La Table ronde se contente de faire des recommandations

Retour à News

L’initiative sur la réparation accueille favorablement les recommandations de la Table ronde, qui préconise une étude de l’histoire et l’octroi d’une compensation financière aux victimes de mesures de coercition à des fins d’assistance. Toutefois, sans majorité politique, des recommandations ne sont pas d’un grand secours pour les victimes gravement lésées. Les quelque 20 000 personnes qui ont subi une immense injustice continuent ainsi à être abandonnées à leur sort et bercées de promesses. C’est pourquoi l’initiative sur la réparation est plus que jamais nécessaire.     

Étude historique et réparation financière: à ce jour, il n’existe aucune majorité politique au Parlement pour appliquer ces recommandations de la table ronde. Souvenons-nous: en 2004, une intervention auprès des deux chambres demandant l’indemnisation des personnes stérilisées de force a échoué.
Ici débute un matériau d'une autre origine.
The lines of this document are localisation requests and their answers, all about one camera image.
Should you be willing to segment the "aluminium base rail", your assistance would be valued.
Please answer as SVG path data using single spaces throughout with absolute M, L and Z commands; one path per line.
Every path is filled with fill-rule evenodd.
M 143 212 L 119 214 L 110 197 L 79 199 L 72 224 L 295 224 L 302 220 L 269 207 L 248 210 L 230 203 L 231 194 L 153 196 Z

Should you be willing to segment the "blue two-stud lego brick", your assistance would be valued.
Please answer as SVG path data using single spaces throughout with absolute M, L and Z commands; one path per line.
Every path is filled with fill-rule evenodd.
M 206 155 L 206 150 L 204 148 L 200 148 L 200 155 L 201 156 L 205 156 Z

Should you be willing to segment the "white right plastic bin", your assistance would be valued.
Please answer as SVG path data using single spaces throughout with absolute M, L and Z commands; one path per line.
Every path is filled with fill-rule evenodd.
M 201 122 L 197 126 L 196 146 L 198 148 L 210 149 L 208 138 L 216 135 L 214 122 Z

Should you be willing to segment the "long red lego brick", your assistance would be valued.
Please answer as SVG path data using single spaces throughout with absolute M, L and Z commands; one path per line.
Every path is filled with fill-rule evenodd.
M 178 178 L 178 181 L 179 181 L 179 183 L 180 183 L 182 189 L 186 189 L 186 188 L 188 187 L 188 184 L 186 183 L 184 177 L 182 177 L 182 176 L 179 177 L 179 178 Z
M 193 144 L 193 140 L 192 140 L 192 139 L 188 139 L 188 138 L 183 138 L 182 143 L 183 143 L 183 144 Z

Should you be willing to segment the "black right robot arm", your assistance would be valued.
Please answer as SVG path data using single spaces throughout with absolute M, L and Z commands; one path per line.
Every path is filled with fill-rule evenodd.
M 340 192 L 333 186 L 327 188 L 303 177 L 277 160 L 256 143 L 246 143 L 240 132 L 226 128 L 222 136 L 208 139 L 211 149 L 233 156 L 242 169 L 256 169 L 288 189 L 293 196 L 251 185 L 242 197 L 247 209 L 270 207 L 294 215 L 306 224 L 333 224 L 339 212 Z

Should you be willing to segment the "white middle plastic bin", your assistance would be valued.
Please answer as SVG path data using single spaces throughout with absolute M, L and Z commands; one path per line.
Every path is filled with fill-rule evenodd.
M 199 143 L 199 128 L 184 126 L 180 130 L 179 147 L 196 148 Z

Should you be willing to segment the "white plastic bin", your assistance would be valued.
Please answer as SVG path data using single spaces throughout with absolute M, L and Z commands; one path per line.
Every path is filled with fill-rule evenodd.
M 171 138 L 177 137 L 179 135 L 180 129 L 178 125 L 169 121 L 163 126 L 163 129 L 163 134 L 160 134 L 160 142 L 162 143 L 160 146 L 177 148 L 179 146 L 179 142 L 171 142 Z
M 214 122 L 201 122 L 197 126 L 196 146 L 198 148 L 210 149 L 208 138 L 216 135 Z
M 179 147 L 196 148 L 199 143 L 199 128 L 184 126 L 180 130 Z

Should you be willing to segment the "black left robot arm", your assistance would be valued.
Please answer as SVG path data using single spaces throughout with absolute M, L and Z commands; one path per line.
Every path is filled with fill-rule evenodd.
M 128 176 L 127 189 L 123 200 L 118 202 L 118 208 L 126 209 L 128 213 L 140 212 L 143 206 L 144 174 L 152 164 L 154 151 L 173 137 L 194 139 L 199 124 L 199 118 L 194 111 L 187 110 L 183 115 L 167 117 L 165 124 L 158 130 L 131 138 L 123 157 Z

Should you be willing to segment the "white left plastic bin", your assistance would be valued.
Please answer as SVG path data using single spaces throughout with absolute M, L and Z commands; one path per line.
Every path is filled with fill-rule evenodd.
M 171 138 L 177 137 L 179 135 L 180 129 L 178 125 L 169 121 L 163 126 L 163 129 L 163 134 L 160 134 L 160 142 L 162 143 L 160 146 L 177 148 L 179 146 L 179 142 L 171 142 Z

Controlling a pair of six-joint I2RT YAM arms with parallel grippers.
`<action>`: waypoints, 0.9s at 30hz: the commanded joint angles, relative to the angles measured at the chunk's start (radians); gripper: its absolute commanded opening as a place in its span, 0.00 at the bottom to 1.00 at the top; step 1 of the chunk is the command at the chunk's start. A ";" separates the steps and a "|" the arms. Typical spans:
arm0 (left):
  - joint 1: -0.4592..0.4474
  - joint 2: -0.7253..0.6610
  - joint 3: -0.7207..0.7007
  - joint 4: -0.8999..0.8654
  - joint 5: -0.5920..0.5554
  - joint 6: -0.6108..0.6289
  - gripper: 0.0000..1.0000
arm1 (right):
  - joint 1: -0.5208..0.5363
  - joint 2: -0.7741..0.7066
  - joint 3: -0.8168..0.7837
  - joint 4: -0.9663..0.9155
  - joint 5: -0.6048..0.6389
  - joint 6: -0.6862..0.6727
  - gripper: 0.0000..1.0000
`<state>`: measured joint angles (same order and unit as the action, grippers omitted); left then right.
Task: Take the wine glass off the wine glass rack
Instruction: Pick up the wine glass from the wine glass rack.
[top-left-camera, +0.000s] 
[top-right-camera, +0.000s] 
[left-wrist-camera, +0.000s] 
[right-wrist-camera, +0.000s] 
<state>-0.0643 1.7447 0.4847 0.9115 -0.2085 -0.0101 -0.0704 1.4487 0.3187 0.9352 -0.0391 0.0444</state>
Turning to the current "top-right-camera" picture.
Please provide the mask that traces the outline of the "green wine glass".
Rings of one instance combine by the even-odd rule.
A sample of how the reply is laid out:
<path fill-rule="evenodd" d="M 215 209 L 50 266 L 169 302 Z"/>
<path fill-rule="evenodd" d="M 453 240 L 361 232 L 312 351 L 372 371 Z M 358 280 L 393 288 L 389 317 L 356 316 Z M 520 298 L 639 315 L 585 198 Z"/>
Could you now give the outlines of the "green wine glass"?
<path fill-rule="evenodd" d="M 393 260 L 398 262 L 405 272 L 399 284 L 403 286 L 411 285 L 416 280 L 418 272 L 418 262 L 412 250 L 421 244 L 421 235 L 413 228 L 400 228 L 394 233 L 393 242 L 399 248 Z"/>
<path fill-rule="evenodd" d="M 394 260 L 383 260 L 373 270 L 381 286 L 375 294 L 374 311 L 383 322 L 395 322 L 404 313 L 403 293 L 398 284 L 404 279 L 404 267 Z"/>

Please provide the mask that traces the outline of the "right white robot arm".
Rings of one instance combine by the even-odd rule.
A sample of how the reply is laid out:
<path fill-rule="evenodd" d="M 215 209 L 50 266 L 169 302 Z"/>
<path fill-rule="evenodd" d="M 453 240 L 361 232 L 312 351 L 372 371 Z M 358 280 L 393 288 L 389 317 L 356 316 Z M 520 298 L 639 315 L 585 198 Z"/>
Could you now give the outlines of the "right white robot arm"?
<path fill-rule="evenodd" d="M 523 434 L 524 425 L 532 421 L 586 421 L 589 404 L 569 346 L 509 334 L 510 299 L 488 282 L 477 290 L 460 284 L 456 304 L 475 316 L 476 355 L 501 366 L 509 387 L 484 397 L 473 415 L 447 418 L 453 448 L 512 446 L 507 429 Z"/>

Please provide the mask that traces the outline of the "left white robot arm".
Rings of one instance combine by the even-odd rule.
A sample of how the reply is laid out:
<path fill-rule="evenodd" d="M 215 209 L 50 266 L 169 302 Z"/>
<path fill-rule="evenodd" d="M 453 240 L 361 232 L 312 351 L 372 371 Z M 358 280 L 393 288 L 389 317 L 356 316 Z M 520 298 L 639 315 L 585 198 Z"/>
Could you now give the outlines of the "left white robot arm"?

De même, les projets de loi adoptés au printemps 2014 par les chambres fédérales pour la réhabilitation des victimes de placement par décision administrative ne prévoient aucune réparation financière. Celle-ci n’aurait pas eu la majorité au Parlement. Les anciens enfants placés et les victimes de mesures de coercition à des fins d’assistance savent donc qu’ils ne peuvent pas compter sur de vaines promesses. Ni sur des recommandations de la Table ronde.    

Seule l’initiative interpartis sur la réparation, qui compte des représentants PLR, PDC, PBD, PEV, PVL, PS et Verts, apporte clarté et justice pour les victimes. C’est pourquoi de plus en plus de personnalités de renom soutiennent l’initiative sur la réparation. Ces dernières semaines, une douzaine de figures de la vie culturelle, dont la chanteuse Sina, les écrivains Pedro Lenz, Adolf Muschg, Franz Hohler et Lukas Hartmann ou l’artiste vidéo Pipilotti Rist, ont rejoint le comité de soutien. Franz Hohler déclare en leur nom: «Pour l’injustice qui a été causée aux enfants placés, aux personnes internées et à celles qui ont été stérilisées de force, il y a besoin d’un signal allant au-delà des paroles de regret.»       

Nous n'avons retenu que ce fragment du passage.